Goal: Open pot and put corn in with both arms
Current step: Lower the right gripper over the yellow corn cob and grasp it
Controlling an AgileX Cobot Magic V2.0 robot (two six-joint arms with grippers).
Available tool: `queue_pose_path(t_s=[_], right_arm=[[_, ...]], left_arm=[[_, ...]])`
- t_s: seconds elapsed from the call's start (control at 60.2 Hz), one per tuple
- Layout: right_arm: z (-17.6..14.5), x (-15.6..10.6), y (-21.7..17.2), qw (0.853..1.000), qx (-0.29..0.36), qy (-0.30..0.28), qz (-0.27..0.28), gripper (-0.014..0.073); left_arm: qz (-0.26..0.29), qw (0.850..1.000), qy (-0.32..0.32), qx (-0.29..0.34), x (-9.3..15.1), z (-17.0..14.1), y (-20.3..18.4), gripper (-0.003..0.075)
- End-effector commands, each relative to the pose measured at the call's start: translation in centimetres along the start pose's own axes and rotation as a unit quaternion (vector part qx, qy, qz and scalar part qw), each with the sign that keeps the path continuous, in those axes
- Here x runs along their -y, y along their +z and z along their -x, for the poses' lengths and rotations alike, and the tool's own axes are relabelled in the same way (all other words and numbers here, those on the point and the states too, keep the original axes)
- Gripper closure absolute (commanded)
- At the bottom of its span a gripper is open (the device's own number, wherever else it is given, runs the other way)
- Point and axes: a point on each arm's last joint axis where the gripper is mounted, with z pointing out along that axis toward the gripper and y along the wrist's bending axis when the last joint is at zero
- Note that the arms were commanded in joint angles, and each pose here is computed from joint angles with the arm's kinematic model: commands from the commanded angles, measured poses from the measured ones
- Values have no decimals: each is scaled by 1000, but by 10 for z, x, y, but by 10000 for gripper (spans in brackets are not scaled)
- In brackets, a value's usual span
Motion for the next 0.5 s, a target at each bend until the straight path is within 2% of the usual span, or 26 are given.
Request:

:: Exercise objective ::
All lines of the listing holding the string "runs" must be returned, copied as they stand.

:: The answer ::
- Here x runs along their -y, y along their +z and z along their -x, for the poses' lengths and rotations alike, and the tool's own axes are relabelled in the same way (all other words and numbers here, those on the point and the states too, keep the original axes)
- At the bottom of its span a gripper is open (the device's own number, wherever else it is given, runs the other way)

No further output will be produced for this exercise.